☑️ File checker
Introduction
◀️ The tool takes two things as input:
- A
file template
, specifying the rules:- Mandatory columns
- Data types
- Reference (Foreign Keys)
- Unicity (Primary Keys)
The templates are provided by Catalog.
- A set of
CSV files
, to be checked
▶️ After running, the tool produces two outputs:
- A
status
, indicating if the files are valid or not ✅ - A summary of detected errors (empty when the files are valid)
- A detailed log of errors, when the
verbose
mode is activated
If you push files without fixing issues, partial results will be loaded in Catalog.

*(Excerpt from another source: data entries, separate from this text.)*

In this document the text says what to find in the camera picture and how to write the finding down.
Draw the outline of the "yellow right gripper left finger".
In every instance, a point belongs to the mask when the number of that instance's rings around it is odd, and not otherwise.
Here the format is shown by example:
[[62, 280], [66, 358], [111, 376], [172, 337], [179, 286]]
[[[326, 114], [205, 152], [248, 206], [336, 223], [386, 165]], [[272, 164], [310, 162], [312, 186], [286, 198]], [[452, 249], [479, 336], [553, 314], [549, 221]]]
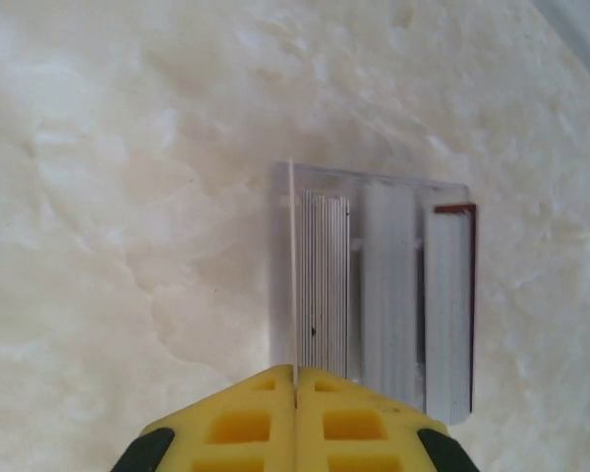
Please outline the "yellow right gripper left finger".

This tool allows to track issues, fix them, and re-run the checks. Once you're happy with the % of valid rows, you can push the files to Catalog.
Example
Here's an example of the output logs (without the verbose mode):
INFO - DATABASE -- 2 rows -- valid
INFO - SCHEMA -- 12 rows -- valid
INFO - TABLE -- 62 rows -- valid
INFO - COLUMN -- 616 rows -- ERROR (3 invalid rows)
| MISSING_VALUE: 1
| UNAUTHORIZED_VALUE: 2
| UNKNOWN_REFERENCE: 1
INFO - USER -- 4 rows -- valid
INFO - VIEW_DDL -- 2 rows -- valid
INFO - QUERY -- 153 rows -- valid
In that case, the files are almost valid, except for COLUMNS
:
- 3 rows are not valid (4 issues were detected)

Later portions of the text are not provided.